### Dataset extract
+ + + + +

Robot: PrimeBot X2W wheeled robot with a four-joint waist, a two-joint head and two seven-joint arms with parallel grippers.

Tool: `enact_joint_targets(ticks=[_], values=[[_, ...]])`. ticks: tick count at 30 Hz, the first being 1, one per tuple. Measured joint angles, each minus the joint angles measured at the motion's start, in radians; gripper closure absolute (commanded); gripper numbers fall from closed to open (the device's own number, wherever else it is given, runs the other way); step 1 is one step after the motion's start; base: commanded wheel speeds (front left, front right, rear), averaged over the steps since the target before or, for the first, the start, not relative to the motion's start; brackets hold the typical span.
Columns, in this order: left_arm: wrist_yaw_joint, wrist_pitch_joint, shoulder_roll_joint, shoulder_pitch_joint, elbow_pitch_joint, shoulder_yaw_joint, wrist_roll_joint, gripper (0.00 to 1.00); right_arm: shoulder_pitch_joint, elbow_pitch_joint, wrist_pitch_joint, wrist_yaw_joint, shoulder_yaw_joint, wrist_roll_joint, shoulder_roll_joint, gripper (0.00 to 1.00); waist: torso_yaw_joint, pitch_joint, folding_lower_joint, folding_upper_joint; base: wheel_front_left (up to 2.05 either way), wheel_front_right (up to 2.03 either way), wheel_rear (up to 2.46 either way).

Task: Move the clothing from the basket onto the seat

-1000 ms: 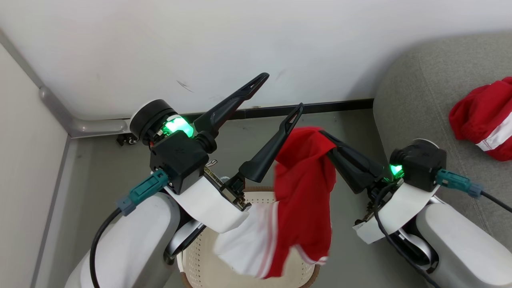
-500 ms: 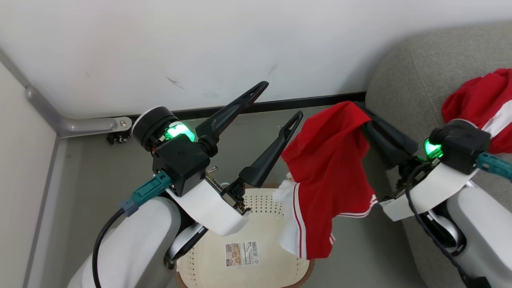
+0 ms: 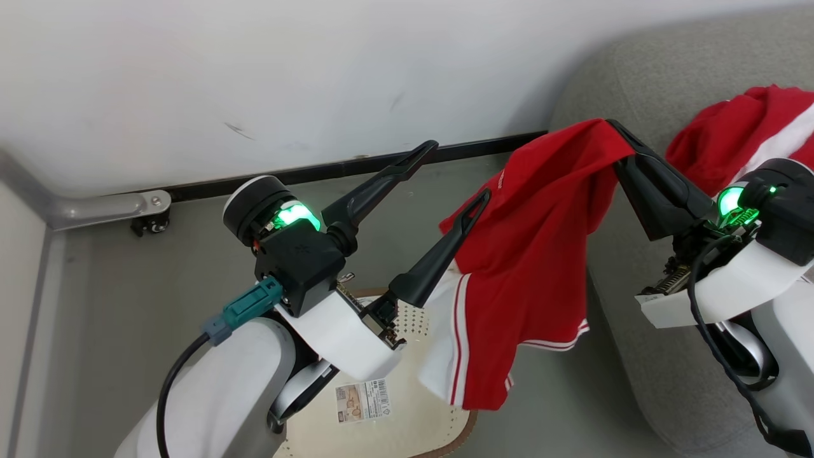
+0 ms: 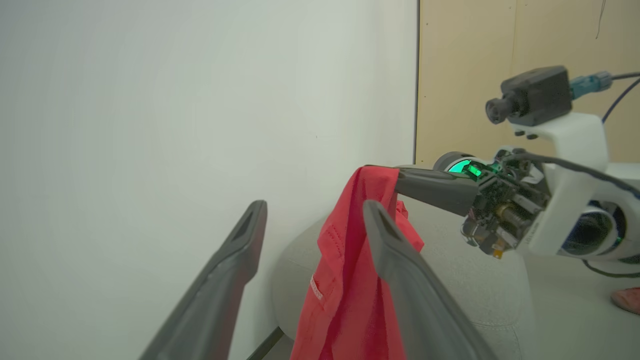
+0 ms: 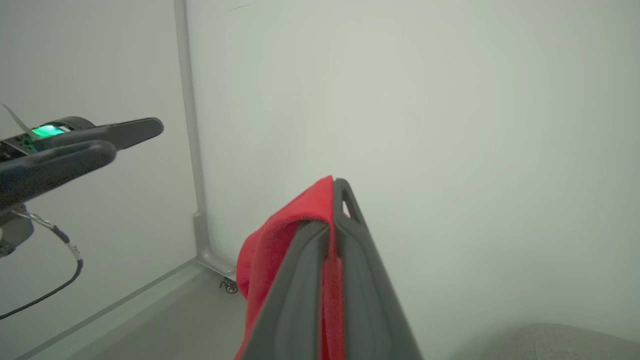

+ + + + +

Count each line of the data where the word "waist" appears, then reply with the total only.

### Task answer
2